Microsoft to Ban Commercial Open Source from App Store(sfconservancy.org) |
Microsoft to Ban Commercial Open Source from App Store(sfconservancy.org) |
The junk apps you mention are already violating trademarks and copyrights, so Microsoft should just make it easy to report those violations and get the apps taken down and added mechanisms to prevent those junk apps from reappearing, like blocking all "Inkscape" apps except the one from account of the trademark holder.
If their concern was the different price between the app store and other ways to get the app, then they should have simply required developers to refer to those other ways from the app store itself, or allowed developers to set an app as pay-what-you-want plus the Microsoft cut, or both.
If that's the case, Krita would probably remain listed; it's unlikely to be reported as spam and is genuinely useful software, so the moderation team are unlikely to consider (letalone apply) this policy in relation to it.

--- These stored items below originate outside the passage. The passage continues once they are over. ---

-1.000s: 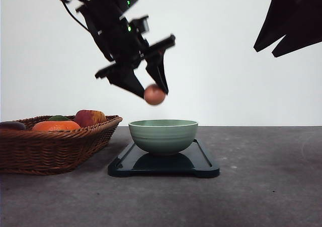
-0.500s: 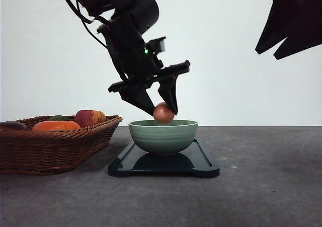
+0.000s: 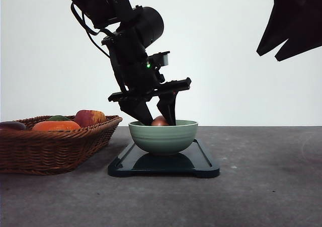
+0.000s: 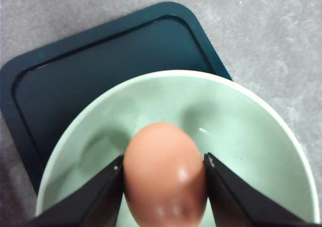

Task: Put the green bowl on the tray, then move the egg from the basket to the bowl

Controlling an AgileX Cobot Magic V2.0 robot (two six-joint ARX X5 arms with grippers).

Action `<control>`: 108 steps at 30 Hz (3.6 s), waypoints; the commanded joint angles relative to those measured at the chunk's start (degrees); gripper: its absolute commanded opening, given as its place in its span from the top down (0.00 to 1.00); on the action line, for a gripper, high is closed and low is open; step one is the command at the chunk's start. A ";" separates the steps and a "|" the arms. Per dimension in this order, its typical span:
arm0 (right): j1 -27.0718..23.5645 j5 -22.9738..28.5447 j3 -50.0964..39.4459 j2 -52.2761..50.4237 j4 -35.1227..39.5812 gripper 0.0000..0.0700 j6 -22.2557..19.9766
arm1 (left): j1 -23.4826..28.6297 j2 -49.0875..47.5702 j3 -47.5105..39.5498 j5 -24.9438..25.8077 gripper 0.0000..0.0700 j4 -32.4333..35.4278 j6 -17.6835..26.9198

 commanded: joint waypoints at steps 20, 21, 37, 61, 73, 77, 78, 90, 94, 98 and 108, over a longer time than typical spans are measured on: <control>0.32 0.00 0.20 0.44 -0.77 0.62 -0.43 | -0.93 3.38 1.29 -0.18 0.48 0.08 0.50; 0.32 0.00 0.20 0.44 -0.81 0.62 -0.42 | -0.95 3.37 1.29 -0.18 0.44 0.09 0.40; 0.32 0.00 0.20 0.44 -1.02 0.62 -0.39 | -1.05 -5.58 2.56 -0.16 0.43 -5.13 -2.18; 0.32 0.00 0.20 0.44 -2.03 0.62 -0.44 | 0.29 -43.00 -23.49 -0.16 0.43 -6.92 0.44; 0.32 0.00 0.20 0.44 -2.15 0.62 -0.45 | 5.16 -63.86 -42.20 -0.18 0.44 -6.21 -0.01; 0.32 0.00 0.20 0.44 -2.01 0.62 -0.45 | 7.54 -66.44 -43.01 -0.18 0.44 -6.61 -0.10; 0.32 0.00 0.20 0.44 -2.01 0.62 -0.44 | 8.02 -66.68 -43.01 -0.18 0.44 -6.58 -0.19; 0.33 -1.71 0.20 0.41 -3.78 0.98 -0.13 | 8.90 -66.70 -42.99 -0.16 1.00 -8.12 -0.83; 0.32 -3.04 0.20 0.39 -4.68 0.98 -0.22 | 8.90 -66.70 -42.97 -0.16 1.00 -8.52 -0.82; 0.32 -3.01 0.20 0.39 -4.36 0.97 -0.22 | 8.90 -66.70 -42.97 -0.16 1.00 -8.51 -0.82; 0.32 -3.01 0.20 0.39 -4.09 0.98 -0.22 | 10.74 -68.93 -43.63 -0.18 1.00 -7.43 3.48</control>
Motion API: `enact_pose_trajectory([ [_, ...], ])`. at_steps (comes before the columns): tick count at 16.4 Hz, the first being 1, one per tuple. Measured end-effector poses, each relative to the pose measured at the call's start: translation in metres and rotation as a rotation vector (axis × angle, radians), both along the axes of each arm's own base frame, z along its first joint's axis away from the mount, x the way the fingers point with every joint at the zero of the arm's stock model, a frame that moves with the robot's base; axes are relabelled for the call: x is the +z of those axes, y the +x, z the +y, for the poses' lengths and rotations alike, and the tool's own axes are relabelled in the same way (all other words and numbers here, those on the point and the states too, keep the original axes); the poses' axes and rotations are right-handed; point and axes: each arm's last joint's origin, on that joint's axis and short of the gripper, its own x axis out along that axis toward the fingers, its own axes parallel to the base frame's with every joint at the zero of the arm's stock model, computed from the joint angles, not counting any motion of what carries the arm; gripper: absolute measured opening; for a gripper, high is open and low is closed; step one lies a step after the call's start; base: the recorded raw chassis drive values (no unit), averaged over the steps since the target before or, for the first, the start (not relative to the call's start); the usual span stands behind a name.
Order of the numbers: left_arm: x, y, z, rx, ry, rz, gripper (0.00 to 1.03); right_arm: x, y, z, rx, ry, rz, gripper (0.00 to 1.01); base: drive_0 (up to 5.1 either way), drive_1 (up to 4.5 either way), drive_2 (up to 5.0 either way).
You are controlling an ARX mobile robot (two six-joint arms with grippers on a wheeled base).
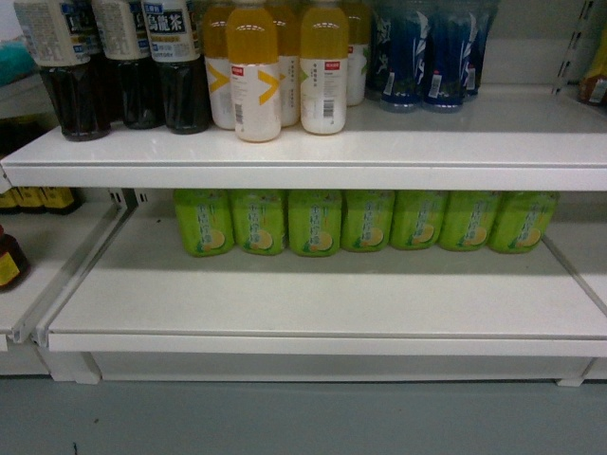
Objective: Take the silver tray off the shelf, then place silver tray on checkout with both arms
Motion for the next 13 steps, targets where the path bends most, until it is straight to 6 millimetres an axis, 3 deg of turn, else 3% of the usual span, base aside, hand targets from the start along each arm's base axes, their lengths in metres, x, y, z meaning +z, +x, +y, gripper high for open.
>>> enact_pose_trajectory([
  [13, 0.0000, 0.0000, 0.0000, -0.001, 0.000, 0.000, 0.98, 0.0000, 0.0000, 0.0000, -0.002, 0.003, 0.000, 0.98, 0.0, 0.00, 0.0],
])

That said, the policy is clearly not worded ideally if it puts a valid, legitimate app into violation. So it's good that the SF Conservancy are raising a concern about this (which it seems like the Krita developers have read[1], incidentally).
The metaproblem seems to be that we want people to install "the good, safe software" and not "the bad, harmful software" -- and especially not to pay for and incentivize creation of the latter.
Is that best achieved using moderation and written policies after-the-fact? Does the presence of absence of paid apps and in-app payments affect the alignment of incentives? Is there eventual, informed and communicated consensus from users about the best and safest apps to use?
I feel like we may be trapped in a local minima at the moment where a bunch of conditions around app stores are non-ideal.
[1] - https://twitter.com/Krita_Painting/status/154524168859936768...
But even fully open source from open source distros, which should be "the good, safe software" still does nefarious things, for example the Audacity devs decided to add telemetry and Debian is full of privacy violations, some of them documented here:
https://wiki.debian.org/PrivacyIssues
The only way to solve this really is proper vetting of each app before it is accepted on the app store, but even Debian's relatively heavy-weight approach doesn't solve this, same as Apple's heavy-weight approach also doesn't solve this.
For clear trademark infringement or license violations, sure.
However, it'd be permissible, as I understand it, to build re-label-ware (not necessarily malware, but simply low-effort software built using FOSS foundations) using MIT/Apache and other permissively-licensed software and to publish that on app stores with price tags attached.
I have to admit: I'm not familiar with the types of apps that the policy intends to handle in practice -- but re-label-ware would seem like a rational opportunity for developers to pursue in a payment-enabled marketplace without rules to prevent them.
> The only way to solve this really is proper vetting of each app before it is accepted on the app store
That sentiment doesn't sit right with me somehow. Computers can run software, and attempting to gatekeep that process (in an evolving and culturally-diverse world) seems like a path fraught with problems.
Having transparency about what software is intended to do - and perhaps system-perimeter observability that helps users (and, with their knowledge, their friends and colleagues?) to monitor what it has really been doing (to inspect whether that matches their expectations) seems like a potential space for opportunity.